Y que el casarse los enamorados era el fin de más excelencia, advirtiendo que el mayor contrario que el amor tiene es la hambre y la continua necesidad; porque el amor es todo alegría, regocijo y contento, y más cuando el amante está en posesión de la cosa amada, contra quien son enemigos opuestos y declarados la necesidad y la pobreza; y que todo esto decía con intención de que se dejase el señor Basilio de ejercitar las habilidades que sabe, que aunque le daban fama, no le daban dineros, y que atendiese a granjear hacienda por medios lícitos e industriosos, que nunca faltan a los prudentes y aplicados. El pobre honrado (si es que puede ser honrado el pobre) tiene prenda en tener mujer hermosa, que cuando se la quitan le quitan la honra y se la matan. La mujer hermosa y honrada, cuyo marido es pobre, merece ser coronada con laureles y palmas de vencimiento y triunfo. La hermosura, por sí sola, atrae las voluntades de cuantos la miran y conocen, y como a señuelo gustoso se le abaten las águilas reales y los pájaros altaneros; pero si a la tal hermosura se le junta la necesidad y estrecheza, también la embisten los cuervos, los milanos y las otras aves de rapiña; y la que está a tantos encuentros firme, bien merece llamarse corona de su marido.

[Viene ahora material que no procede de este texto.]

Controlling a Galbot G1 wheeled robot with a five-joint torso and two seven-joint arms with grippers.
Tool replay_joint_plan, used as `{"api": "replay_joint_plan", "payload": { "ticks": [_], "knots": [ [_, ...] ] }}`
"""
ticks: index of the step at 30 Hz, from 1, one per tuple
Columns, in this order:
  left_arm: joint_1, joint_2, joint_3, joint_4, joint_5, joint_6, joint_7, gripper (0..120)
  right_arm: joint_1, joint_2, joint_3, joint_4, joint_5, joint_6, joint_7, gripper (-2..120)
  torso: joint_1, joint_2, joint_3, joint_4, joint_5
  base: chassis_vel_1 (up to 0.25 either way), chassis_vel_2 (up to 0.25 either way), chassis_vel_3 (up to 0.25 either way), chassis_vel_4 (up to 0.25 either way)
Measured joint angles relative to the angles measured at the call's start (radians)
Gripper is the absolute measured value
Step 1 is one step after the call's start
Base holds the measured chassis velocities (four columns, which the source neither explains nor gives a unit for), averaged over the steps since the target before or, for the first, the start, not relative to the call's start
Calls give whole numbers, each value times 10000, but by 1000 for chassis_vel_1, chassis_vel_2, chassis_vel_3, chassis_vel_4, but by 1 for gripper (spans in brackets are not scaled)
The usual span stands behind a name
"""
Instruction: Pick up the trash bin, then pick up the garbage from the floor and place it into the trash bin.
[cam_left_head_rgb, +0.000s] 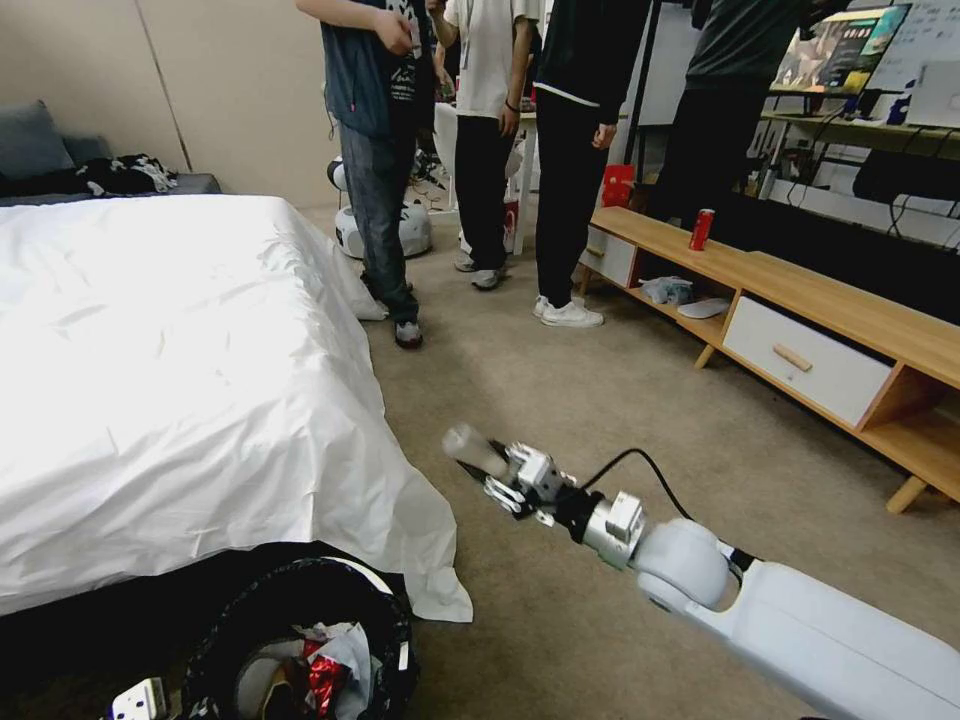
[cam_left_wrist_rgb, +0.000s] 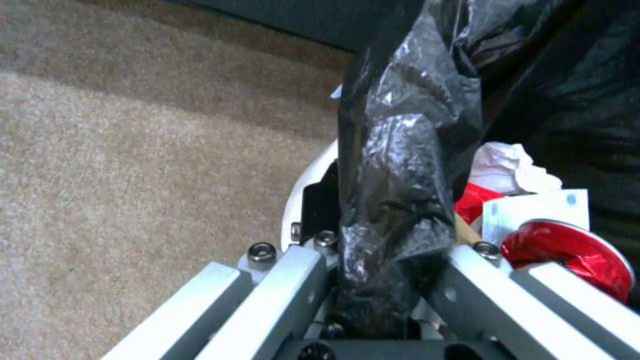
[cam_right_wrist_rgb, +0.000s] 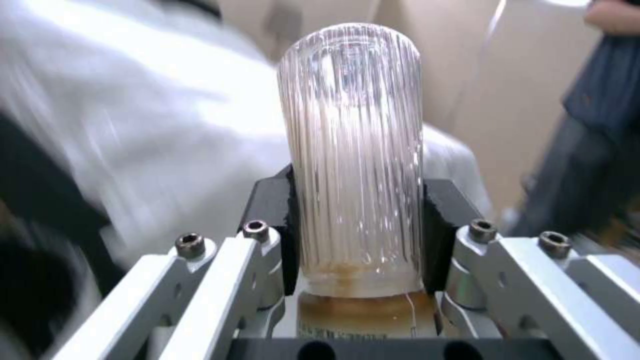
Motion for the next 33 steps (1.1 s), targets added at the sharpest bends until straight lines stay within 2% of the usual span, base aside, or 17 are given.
{"api": "replay_joint_plan", "payload": {
  "ticks": [5,7,13,19,25,27,33],
  "knots": [
    [0,-15,14,-58,10,31,-11,0,269,351,-244,546,853,129,-123,32,0,-1,1,0,1,0,0,0,0],
    [-12,-52,30,-111,24,79,-23,0,760,806,-887,886,1577,234,-179,32,0,0,0,-1,0,0,0,0,0],
    [-30,-68,37,-151,29,93,-29,0,1520,1351,-1832,613,1809,422,-140,32,0,-1,0,0,1,0,0,0,0],
    [-77,-64,33,-168,15,98,-43,0,2502,2316,-3433,-128,2063,662,-17,32,0,-1,0,0,-1,0,0,0,0],
    [-91,-42,8,-171,-23,98,-44,0,2701,2821,-4024,-319,2195,682,-7,32,0,-1,1,0,-1,0,0,0,0],
    [-97,-17,-31,-172,-62,99,-44,0,2769,3320,-4422,-467,2270,681,24,32,0,-1,1,1,0,0,0,0,0],
    [-165,38,-89,-198,-243,99,-127,0,2770,3776,-4990,-659,2364,645,173,32,0,-1,0,0,0,0,0,0,0]
  ]
}}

—Mira, discreto Basilio —añadió Don Quijote—; opinión fue de no sé qué sabio que no había en todo el mundo sino una sola mujer buena, y daba por consejo que cada uno pensase y creyese que aquella sola buena era la suya, y así viviría contento. Yo no soy casado, ni hasta agora me ha venido en pensamiento serlo, y con todo esto, me atrevería a dar consejos al que me lo pidiese del modo que había de buscar la mujer con quien se quisiere casar. Lo primero, le aconsejaría que mirase más a la fama que a la hacienda; porque la buena mujer no alcanza la buena fama solamente con ser buena, sino con parecerlo; que mucho más dañan a las honras de las mujeres las desenvolturas y libertades públicas que las maldades secretas. Si traes buena mujer a tu casa, fácil cosa sería conservarla, y aun mejorarla, en aquella bondad; pero si la traes mala, en trabajo te pondrá el enmendarla; que no es muy hacedero pasar de un extremo a otro. Yo no digo que sea imposible; pero téngolo por dificultoso.
Oía todo esto Sancho, y dijo entre sí:
—Este mi amo, cuando yo hablo cosas de meollo y de sustancia, suele decir que podría yo tomar un púlpito en las manos y irme por ese mundo adelante predicando lindezas; y yo digo dél que cuando comienza a enhilar sentencias y a dar consejos, no sólo puede tomar un púlpito en las manos, sino dos en cada dedo, y andarse por esas plazas a ¿qué quieres, boca? ¡Válate el diablo por caballero andante que tantas cosas sabes! Yo pensaba en mi ánima que sólo podía saber aquello que tocaba a sus caballerías; pero no hay cosa donde no pique y deje de meter su cucharada.
Murmuraba esto algo Sancho, y entreoyóle su señor y preguntóle:
—¿Qué murmuras, Sancho?
—No digo nada, ni murmuro de nada —respondió Sancho—: sólo estaba diciendo entre mí que quisiera haber oído lo que vuesa merced aquí ha dicho antes que me casara; que quizá dijera yo agora: “El buey suelto bien se lame”.
—¿Tan mala es tu Teresa, Sancho? —dijo Don Quijote.